━━━━━ DATASET EXCERPT

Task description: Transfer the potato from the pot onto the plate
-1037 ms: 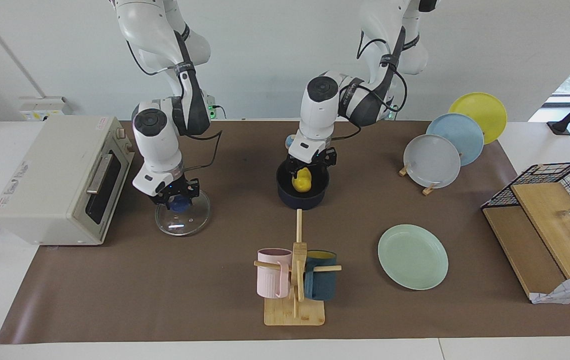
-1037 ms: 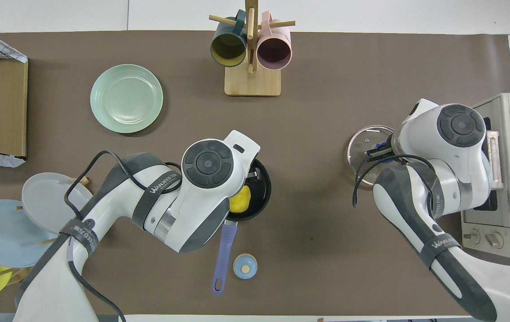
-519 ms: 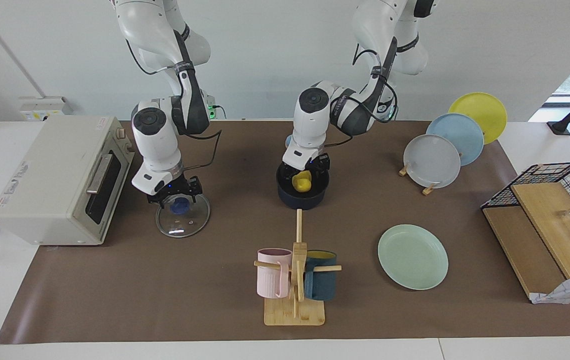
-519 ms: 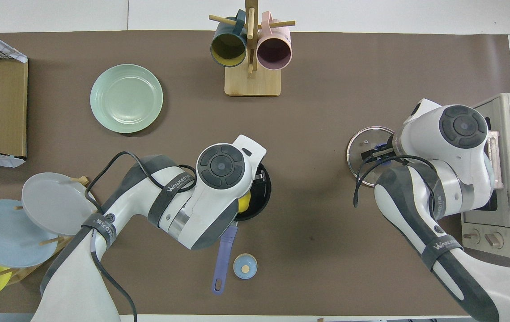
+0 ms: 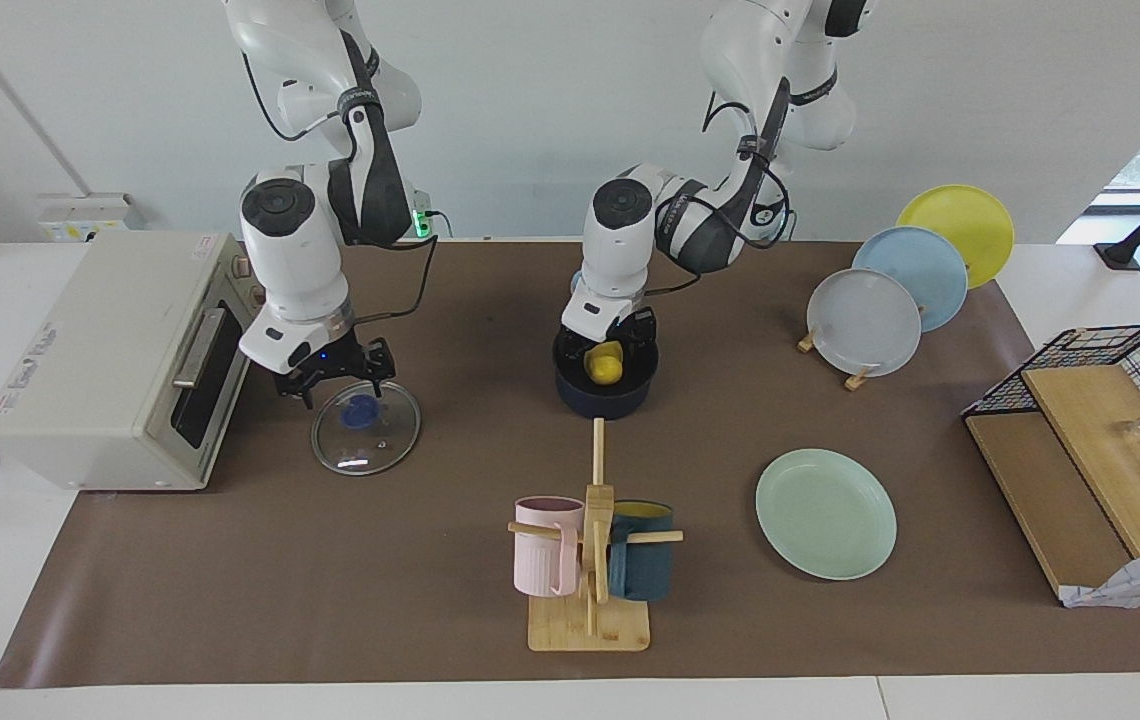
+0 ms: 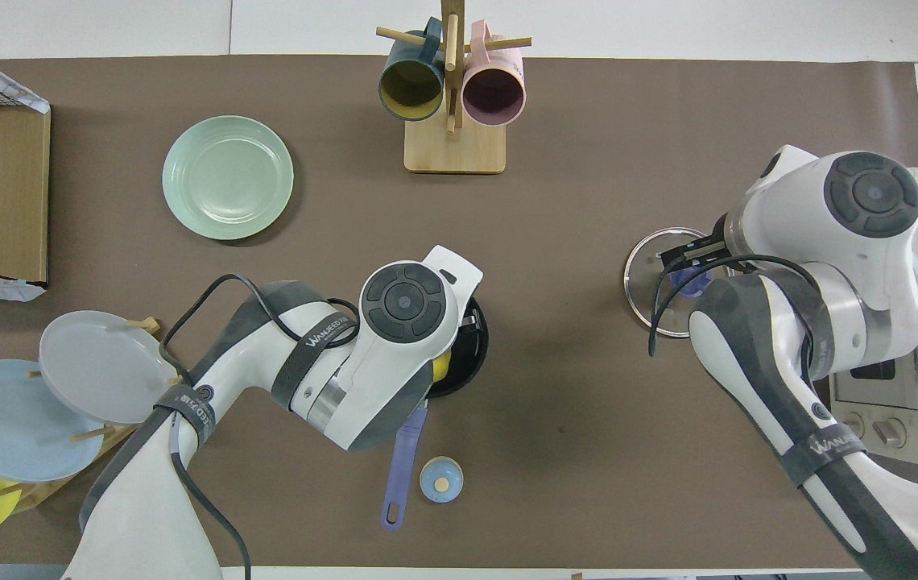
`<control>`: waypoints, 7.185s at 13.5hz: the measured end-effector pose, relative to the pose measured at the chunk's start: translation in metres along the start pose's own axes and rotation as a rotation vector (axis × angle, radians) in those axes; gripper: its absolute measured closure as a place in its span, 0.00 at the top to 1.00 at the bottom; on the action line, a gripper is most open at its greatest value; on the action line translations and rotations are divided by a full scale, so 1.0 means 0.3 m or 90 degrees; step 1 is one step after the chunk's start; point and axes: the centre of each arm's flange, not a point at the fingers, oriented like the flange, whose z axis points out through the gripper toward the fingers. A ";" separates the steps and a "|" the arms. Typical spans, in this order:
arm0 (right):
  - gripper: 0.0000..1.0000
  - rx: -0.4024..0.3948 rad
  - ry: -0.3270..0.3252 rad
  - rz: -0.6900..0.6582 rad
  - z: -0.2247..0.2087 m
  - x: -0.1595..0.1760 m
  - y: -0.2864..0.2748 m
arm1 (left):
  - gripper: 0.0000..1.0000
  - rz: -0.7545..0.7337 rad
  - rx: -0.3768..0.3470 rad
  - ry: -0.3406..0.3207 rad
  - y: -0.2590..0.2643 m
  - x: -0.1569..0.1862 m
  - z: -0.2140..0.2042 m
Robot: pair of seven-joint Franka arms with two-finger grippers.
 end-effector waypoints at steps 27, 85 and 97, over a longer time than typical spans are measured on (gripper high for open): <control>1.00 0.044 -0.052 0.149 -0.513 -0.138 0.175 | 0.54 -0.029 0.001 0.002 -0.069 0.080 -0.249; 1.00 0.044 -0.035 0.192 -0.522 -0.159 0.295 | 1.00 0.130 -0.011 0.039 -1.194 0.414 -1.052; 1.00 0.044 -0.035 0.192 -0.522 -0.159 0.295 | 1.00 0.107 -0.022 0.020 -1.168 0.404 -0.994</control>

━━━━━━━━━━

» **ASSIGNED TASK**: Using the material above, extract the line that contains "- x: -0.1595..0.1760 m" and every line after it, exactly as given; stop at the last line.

» **RESPONSE FOR THIS EXERCISE**:
  - x: -0.1595..0.1760 m
  - y: -0.2864..0.2748 m
arm1 (left):
  - gripper: 0.0000..1.0000
  - rz: -0.7545..0.7337 rad
  - rx: -0.3768..0.3470 rad
  - ry: -0.3406..0.3207 rad
  - y: -0.2590..0.2643 m
  - x: -0.1569..0.1862 m
  - z: -0.2140..0.2042 m
Robot: pair of seven-joint Franka arms with two-finger grippers.
 end-effector waypoints at steps 27, 85 and 97, over a longer time than typical spans are measured on (gripper high for open): <control>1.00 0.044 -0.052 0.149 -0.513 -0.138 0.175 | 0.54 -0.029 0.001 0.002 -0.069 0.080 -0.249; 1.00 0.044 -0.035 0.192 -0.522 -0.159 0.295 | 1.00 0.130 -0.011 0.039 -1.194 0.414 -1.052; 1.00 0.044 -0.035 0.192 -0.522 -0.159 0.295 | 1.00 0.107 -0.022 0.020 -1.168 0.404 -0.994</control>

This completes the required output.